Wednesday, May 25, 2011

The Day Everybody Had To Stay After School

We had a bit of excitement at Newmentia today. Just three minutes before the final bell, Mr. Principal announced that we were under a tornado warning, and to proceed to our designated areas and take cover immediately. Which was done in two nanoseconds. Or thereabouts.

Then we suddenly switched gears and trekked posthaste to a new venue. KUDOS to the man behind this decision. I have long felt unprotected in the designated hallway area. Underground is where we belong, even at the risk of taking two more minutes to filter through the two bottlenecks that take us there. A little fine-tuning as to which classes stay left, which classes stay right, and we'll have a quadruple line moving toward our hidey-hole with more precision than ants crashing a picnic.
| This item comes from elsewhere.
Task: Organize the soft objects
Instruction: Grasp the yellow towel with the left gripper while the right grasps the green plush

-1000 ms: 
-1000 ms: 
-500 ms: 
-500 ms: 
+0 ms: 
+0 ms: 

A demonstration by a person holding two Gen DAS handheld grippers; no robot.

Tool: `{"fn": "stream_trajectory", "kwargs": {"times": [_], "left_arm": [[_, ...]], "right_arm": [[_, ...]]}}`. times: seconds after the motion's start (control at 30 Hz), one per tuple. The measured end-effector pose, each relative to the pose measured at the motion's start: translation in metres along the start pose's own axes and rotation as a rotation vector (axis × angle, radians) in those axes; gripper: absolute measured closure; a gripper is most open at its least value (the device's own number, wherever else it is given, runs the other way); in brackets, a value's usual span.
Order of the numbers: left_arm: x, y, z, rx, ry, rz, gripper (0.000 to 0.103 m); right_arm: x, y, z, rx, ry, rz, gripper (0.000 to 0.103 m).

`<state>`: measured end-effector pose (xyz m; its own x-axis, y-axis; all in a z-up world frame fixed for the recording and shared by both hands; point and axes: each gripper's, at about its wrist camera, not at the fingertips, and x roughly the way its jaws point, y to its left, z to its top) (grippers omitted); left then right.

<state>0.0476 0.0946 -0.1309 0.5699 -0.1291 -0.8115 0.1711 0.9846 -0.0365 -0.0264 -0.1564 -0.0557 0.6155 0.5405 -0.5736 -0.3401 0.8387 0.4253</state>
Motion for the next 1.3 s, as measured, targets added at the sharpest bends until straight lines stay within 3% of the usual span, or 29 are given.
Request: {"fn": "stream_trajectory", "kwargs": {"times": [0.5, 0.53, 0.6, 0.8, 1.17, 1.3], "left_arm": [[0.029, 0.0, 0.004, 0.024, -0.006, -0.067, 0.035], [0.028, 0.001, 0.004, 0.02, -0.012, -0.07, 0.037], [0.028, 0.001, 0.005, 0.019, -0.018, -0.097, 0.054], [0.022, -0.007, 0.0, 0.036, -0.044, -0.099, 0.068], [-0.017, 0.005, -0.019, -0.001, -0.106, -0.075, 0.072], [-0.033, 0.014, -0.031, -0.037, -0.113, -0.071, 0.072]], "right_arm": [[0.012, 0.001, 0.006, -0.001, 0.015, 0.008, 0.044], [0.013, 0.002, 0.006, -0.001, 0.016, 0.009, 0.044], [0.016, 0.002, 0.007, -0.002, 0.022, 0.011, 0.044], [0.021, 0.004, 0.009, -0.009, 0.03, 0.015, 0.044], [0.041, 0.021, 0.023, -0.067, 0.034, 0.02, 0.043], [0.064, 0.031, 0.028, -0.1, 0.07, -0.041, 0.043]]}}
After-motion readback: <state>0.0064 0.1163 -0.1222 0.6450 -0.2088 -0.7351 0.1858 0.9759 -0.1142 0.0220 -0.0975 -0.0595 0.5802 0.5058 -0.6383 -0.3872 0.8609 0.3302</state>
Deep underground, I breathed a sigh of relief. I was reunited with my teaching buddy, Mabel. We've got to stop meeting like that. I'm not sure what I heard, but something crashed, something boomed, and then Mr. Principal appeared and explained that a tornado had been spotted 20 miles to our west, and that until the tornado warning was lifted, nobody would be leaving school. Somebody with a cell phone told me that rotation had been spotted over Newmentia City.
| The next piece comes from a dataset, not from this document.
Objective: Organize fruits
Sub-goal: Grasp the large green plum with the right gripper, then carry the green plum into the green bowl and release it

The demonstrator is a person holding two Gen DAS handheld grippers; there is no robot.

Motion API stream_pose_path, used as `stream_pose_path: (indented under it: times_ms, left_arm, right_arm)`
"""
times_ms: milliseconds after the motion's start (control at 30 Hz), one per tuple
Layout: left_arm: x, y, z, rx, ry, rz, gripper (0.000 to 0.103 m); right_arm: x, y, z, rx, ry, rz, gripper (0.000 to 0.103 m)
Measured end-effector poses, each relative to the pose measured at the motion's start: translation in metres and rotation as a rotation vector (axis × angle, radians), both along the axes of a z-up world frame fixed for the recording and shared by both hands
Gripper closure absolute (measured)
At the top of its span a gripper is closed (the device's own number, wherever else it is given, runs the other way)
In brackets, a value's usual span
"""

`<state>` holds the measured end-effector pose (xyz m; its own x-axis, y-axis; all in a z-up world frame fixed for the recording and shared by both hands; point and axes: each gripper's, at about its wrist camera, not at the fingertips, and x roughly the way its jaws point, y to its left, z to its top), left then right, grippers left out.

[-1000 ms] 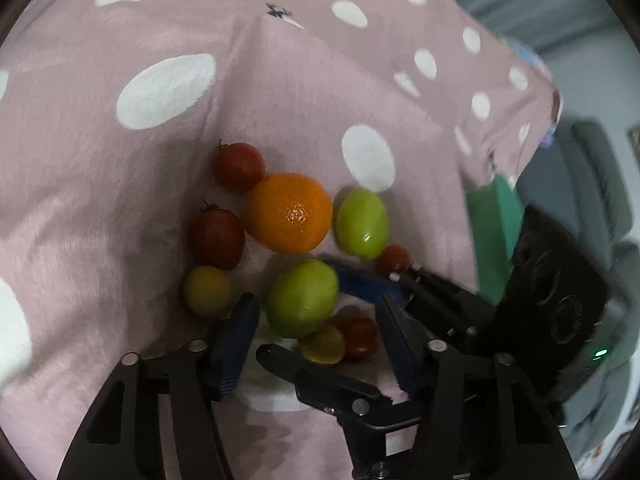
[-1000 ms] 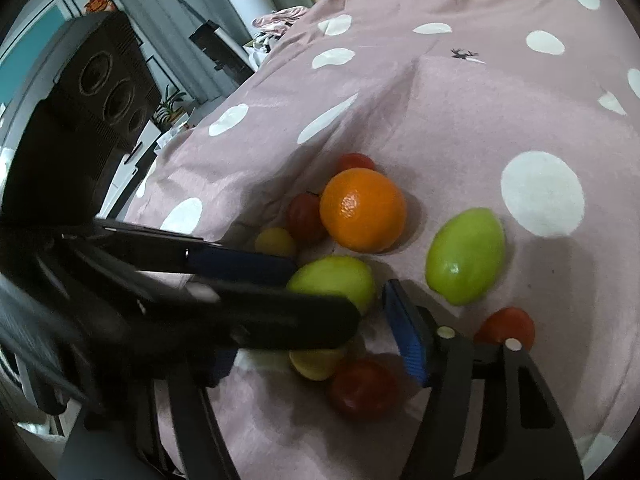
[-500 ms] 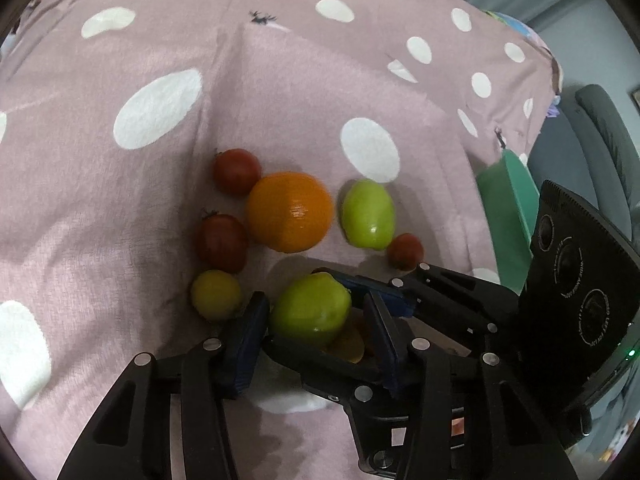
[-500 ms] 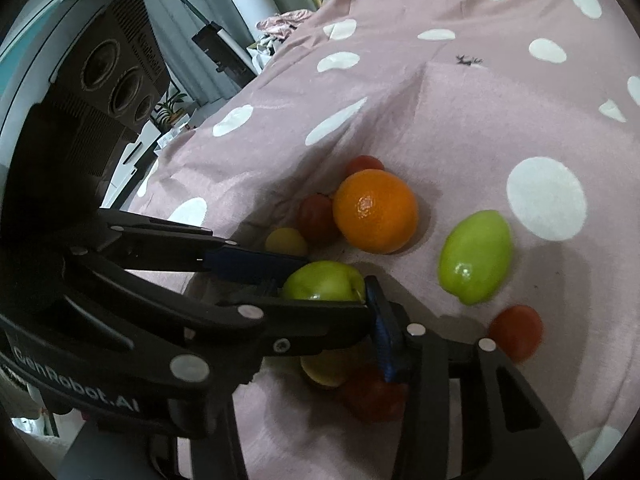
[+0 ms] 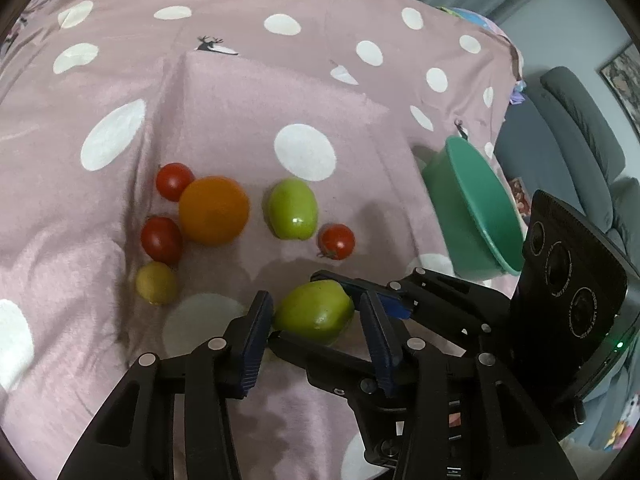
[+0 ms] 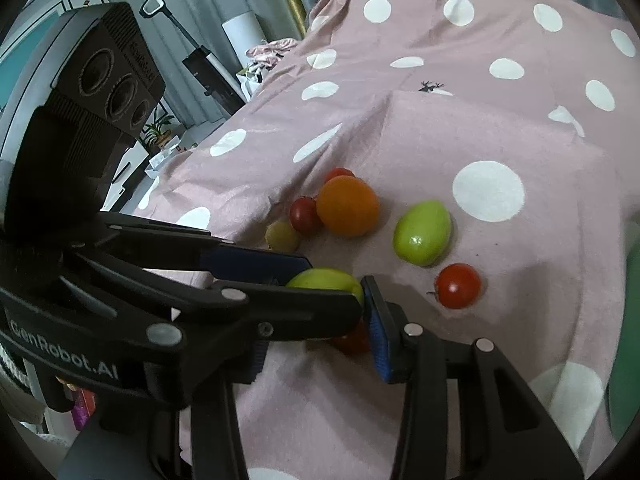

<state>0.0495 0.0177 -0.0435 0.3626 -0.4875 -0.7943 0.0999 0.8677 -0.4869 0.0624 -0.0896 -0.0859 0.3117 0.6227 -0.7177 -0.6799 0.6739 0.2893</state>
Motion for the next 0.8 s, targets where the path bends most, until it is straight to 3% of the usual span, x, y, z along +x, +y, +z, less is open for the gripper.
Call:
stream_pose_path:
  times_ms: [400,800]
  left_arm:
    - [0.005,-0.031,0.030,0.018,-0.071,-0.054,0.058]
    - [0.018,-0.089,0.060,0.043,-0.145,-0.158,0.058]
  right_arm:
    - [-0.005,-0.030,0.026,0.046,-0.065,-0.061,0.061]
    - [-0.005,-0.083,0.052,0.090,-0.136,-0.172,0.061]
After the all clear, student drivers were dismissed, followed by bus riders, followed by everyone else, followed by teachers. I told the #1 son to drive straight home, gathered The Pony as soon as he arrived from Basementia, and hit the road. By the time we were halfway there, a new tornado warning had been issued.

We made it to the Mansion without incident, watched some news radar, and hit the basement safe room. By 5:30, the dangerous part of the storm had passed.

All is well.

4 comments:

Jennifer said...

glad your all well.

and awesome that mr principal had y'all go underground!

Hillbilly Mom said...

Jennifer,
Yes, he went off book, but we were all on the same page.

Kathy's Klothesline said...

Glad you are safe. Alas, I have no underground hidey hole and had to cower in the hallway with my dogs. I did not feel safe.

Hillbilly Mom said...

Kathy,
You really should have he-who dig a hole. That doesn't sound right. You really should invest in a storm shelter. C'mon! You live in Missouri! It's a necessity.